» **Exercise**
Give the number of lines in the records that include the word "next", and nothing besides.

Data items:
########

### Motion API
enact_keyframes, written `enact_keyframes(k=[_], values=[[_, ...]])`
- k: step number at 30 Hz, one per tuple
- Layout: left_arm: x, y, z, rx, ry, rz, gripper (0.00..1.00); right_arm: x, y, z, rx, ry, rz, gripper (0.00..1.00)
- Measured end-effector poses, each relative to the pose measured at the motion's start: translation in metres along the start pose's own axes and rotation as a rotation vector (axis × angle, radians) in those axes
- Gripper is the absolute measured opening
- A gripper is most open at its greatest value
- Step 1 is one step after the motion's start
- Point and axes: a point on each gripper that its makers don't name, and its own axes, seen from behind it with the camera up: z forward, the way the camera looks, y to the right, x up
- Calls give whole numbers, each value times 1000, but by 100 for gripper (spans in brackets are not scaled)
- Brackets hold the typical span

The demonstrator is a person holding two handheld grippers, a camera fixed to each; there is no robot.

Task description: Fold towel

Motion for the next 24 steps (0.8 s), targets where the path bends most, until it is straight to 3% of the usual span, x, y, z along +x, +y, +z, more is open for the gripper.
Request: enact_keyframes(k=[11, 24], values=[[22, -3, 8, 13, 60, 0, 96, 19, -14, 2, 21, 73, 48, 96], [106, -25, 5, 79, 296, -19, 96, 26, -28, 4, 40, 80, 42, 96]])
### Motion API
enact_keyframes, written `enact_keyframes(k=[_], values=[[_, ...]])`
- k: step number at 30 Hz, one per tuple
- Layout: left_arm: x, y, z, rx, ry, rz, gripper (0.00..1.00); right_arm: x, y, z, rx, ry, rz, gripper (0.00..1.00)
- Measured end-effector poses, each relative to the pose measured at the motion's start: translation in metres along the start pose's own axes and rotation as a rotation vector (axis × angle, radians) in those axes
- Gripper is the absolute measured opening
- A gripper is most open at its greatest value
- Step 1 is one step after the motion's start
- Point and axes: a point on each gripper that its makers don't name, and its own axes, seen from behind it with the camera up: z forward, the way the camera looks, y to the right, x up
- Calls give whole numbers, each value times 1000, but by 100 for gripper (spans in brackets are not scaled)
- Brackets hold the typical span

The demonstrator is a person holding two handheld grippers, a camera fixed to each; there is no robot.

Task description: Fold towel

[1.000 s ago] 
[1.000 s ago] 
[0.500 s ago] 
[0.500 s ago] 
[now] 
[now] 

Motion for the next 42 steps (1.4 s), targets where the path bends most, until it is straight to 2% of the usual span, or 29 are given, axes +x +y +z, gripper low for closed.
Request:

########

» **Answer to this exercise**
2